THE PROBLEM ▸
Below are some entries. Repeat exactly the lines from the one with "(290, 30): 203" through the one with "Spatial labels for", and only those.

******************************

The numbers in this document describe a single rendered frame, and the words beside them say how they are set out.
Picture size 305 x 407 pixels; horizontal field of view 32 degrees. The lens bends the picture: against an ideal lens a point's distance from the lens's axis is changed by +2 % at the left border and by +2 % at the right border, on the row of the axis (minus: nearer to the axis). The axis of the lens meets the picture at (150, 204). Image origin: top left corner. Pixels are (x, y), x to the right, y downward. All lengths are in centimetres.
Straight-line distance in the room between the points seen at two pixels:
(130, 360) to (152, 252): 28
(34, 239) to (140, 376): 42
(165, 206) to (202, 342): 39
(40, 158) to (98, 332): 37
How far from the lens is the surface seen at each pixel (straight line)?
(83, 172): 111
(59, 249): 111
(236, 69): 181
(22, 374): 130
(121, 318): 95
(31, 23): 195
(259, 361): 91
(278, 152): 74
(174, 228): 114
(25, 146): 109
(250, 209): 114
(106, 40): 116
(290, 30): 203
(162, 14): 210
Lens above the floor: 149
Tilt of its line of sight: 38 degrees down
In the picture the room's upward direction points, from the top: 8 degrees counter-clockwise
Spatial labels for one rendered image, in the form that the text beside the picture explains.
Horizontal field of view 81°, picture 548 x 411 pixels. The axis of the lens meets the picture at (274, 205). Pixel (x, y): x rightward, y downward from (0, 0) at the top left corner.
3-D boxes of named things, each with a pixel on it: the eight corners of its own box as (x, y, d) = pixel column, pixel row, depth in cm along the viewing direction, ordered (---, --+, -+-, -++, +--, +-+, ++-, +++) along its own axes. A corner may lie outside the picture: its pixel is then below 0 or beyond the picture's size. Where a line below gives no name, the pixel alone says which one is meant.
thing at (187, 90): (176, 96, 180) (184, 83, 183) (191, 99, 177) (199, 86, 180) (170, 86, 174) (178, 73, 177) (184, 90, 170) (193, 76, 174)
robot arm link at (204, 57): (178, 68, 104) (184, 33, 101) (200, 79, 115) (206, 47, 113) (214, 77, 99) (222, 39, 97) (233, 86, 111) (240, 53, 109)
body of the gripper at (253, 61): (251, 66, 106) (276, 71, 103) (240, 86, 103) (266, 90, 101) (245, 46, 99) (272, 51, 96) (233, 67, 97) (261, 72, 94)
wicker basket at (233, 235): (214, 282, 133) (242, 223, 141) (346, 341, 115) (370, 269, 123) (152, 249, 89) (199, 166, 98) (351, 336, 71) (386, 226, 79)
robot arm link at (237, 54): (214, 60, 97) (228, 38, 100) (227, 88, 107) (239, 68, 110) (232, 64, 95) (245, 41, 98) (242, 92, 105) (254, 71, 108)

******************************

SOLUTION TO THE PROBLEM ▸
(290, 30): 203
(162, 14): 210
Lens above the floor: 149
Tilt of its line of sight: 38 degrees down
In the picture the room's upward direction points, from the top: 8 degrees counter-clockwise
Spatial labels for one rendered image, in the form that the text beside the picture explains.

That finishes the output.